Besides my footage of Ni’lin, my video presents some of the “facts on the ground” Israel has created: the Netanyahu government plans demolition of 88 Palestinian homes sheltering 1,500 people in East Jerusalem in order to build an archaeological park for tourists; the narrow alleys of the Balata refugee camp, an overcrowded ghetto and center of armed struggle during the second intifada that is raided each night by Israeli forces; the Milken Lowell Family Sports Center, a luxurious sports complex inside the settlement of Ariel created with millions of dollars in donations from Pastor John Hagee and junk-bond baron Michael Milken; the army’s protection of and collaboration with fanatical settlers who routinely attack Palestinian farmers; the discrediting and brutality of the Palestinian Authority, and the incipient rise of Hamas’ influence on the West Bank.
None of the Palestinians I met on the West Bank, representing a range of opinion there, believe that President Obama’s meeting with Netanyahu will alter anything.
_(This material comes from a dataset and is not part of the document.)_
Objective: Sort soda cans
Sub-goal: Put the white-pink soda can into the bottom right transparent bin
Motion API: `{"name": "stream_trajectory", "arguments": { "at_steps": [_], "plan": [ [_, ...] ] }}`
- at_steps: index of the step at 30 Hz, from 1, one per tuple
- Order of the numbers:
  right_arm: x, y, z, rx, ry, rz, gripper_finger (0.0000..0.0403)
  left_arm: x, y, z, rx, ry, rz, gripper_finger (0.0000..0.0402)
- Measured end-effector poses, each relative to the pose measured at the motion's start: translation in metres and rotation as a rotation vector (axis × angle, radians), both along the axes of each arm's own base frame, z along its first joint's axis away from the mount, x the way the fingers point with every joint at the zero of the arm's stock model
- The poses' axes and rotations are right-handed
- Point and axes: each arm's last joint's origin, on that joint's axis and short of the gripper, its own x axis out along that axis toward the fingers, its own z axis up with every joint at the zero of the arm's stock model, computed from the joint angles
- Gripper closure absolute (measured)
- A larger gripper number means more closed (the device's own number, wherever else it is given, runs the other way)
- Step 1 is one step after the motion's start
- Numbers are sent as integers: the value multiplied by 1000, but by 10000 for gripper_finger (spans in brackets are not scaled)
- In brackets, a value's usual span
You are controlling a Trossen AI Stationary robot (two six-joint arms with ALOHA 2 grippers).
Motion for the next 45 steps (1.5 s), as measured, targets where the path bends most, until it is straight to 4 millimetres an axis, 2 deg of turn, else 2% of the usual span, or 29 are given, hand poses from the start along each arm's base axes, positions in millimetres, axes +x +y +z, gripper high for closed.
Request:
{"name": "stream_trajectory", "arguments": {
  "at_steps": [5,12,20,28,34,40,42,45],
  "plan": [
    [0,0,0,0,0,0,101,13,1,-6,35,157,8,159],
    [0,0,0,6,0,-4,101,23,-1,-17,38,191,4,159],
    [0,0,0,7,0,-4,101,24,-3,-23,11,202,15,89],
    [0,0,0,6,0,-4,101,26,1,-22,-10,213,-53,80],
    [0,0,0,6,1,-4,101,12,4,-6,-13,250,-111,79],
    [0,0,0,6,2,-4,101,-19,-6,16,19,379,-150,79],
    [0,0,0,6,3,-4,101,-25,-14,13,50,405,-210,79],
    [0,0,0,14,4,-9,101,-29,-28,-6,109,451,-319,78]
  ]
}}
They wonder when and how change can be achieved. “My grandfather lived in a refugee camp, I grew up in a refugee camp, and my next generation will grow up in a refugee camp. This is not a life,” Mahmoud Subuh, the coordinator for the Yafa Refugee center in Balata, told me. “As a Palestinian, when everything has been taken from you, the only thing to hold on to is hope.”
Max Blumenthal is a senior writer for The Daily Beast and writing fellow at The Nation Institute, whose book, Republican Gomorrah (Basic/Nation Books), is forthcoming in Spring 2009. Contact him at maxblumenthal3000@yahoo.com.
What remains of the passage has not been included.